James Eli Adams, whose areas of interest include 19th century British literature and culture as well as gender and sexuality, said that the monster “seems absolutely desperate for a sense of connection. That’s part of what makes the experience of his loneliness in this novel so terrifying and riveting.”

The original creature was cultured and erudite. He learned English, could read German and French, and knew works of literature such as Milton; a far cry from largely inarticulate renditions in subsequent spinoffs—thousands of films, television shows, plays, books, music, comics, videos, merchandise and toys. But the original and his subsequent iterations usually share the same fate of loneliness and rejection.

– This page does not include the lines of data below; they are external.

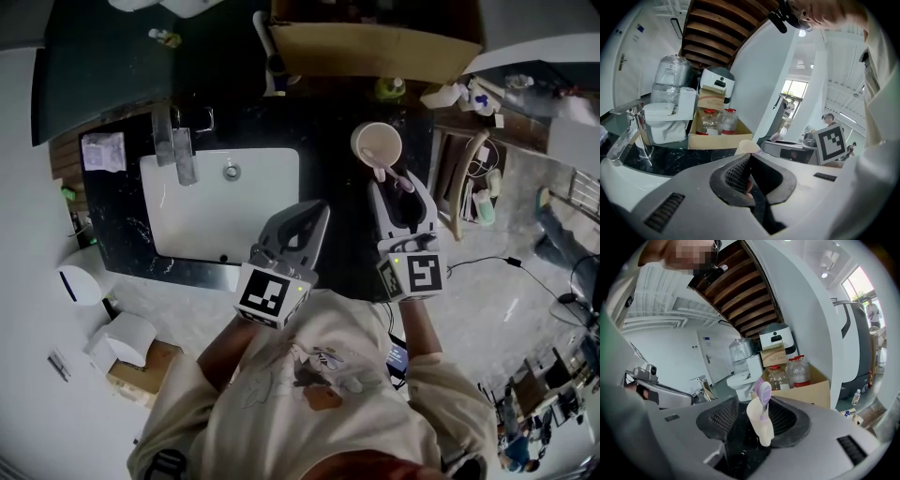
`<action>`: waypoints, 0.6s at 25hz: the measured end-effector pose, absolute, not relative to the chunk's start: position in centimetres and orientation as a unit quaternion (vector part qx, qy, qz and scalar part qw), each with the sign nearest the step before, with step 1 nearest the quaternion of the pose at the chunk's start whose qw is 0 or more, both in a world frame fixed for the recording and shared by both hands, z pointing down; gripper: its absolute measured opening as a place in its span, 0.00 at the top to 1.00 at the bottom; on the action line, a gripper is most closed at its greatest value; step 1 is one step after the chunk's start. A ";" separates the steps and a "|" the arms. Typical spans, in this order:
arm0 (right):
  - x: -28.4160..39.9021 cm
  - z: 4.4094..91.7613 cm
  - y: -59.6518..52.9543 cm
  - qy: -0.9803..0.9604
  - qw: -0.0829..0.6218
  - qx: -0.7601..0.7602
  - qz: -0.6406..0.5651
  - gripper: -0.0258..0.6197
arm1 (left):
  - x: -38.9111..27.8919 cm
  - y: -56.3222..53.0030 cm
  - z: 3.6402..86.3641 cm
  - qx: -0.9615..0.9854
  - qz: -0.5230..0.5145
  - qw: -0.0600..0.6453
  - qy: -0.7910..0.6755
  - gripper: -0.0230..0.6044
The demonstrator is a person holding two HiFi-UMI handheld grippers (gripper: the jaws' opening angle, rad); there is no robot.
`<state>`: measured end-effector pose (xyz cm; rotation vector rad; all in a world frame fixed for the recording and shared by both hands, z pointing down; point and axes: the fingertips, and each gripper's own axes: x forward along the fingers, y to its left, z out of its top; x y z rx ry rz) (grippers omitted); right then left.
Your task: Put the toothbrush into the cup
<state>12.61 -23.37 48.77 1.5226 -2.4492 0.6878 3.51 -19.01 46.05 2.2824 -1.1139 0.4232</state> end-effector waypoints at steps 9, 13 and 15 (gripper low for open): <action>12.9 47.9 -22.4 -0.812 0.087 0.531 0.227 0.59 | 2.8 -18.2 44.8 0.853 0.152 0.269 -0.420 0.94; 13.4 47.4 -21.9 -0.802 0.084 0.547 0.224 0.59 | 2.7 -17.8 44.2 0.856 0.150 0.265 -0.418 0.94; 13.6 47.1 -21.6 -0.800 0.084 0.551 0.221 0.58 | 2.5 -17.5 43.8 0.857 0.148 0.261 -0.418 0.94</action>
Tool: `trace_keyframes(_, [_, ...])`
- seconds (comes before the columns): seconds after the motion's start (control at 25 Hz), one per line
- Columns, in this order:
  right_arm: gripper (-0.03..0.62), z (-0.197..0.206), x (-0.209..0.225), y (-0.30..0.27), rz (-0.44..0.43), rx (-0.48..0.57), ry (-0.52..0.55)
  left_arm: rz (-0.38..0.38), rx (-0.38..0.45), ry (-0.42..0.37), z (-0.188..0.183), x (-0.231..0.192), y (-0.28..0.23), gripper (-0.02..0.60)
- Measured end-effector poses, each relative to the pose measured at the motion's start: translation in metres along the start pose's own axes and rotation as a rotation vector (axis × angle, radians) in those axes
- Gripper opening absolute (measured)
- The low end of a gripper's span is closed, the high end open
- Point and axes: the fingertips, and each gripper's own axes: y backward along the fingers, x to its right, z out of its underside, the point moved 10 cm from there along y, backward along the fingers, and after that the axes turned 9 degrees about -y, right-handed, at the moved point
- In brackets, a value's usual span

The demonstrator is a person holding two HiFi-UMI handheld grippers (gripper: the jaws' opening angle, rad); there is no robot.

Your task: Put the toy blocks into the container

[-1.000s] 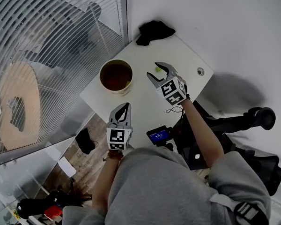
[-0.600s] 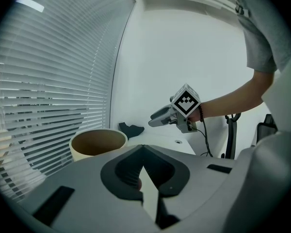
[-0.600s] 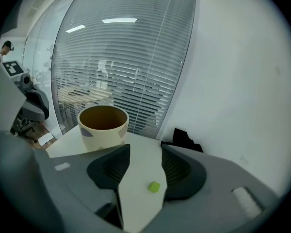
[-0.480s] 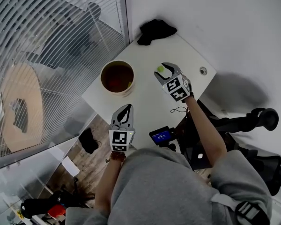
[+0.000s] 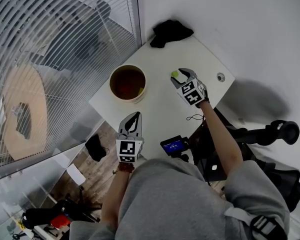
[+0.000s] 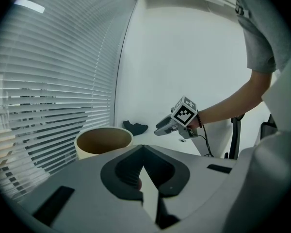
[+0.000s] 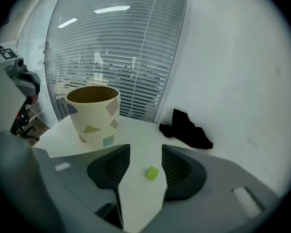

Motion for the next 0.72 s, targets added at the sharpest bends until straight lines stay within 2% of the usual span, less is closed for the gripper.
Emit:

At the Heyman Center panel, graduate student Milan Terlunen pointed out that if one filters out all the images from films (neck bolts, scars and green skin) and focus on the novel’s description (tall and strong with flowing black hair), “He’s hot.”

One of the most enduring cultural renditions plays against this reading of the novel. The best known image for the modern age is Boris Karloff’s rendition in the films Frankenstein (1931), The Son of Frankenstein (1939) and The Bride of Frankenstein (1942), the last of which featured actress Elsa Lanchester sporting a now iconic beehive with lightning bolt-shaped white streaks. She, too, rejects the creature—Karloff in 48 pounds of clothing and make up, towering on four-inch elevator boots.

Dr. Frankenstein (Colin Clive) demonstrates for Dr. Waldman (Edward Van Sloan) how the Monster (Boris Karloff) understands commands.

Frankenstein’s monster first came to screens in a 1910 silent film. Subsequent movies have featured directors as diverse as Roger Corman, Mel Brooks and Kenneth Branagh with stars as famous as Robert De Niro and John Hurt and as unlikely as Abbott and Costello. Yet another film version is in the planning stages, this one by the Mexican filmmaker Guillermo del Toro, who won Academy Awards in 2018 (best director and picture) for The Shape of Water.

In popular culture, the monster has refused to die. He’s tussled with Bugs Bunny, inspired characters in the 1960s sitcoms The Munsters and The Addams Family, starred opposite The Flintstones as “Frankenstone,” appeared in The Beatles' 1968 animated feature, Yellow Submarine, and even reached kitchen tables in the strawberry-flavored cereal, Franken Berry.

“If the last 200 years have taught us anything, it’s that Frankenstein is an immortal book,” said Hegele.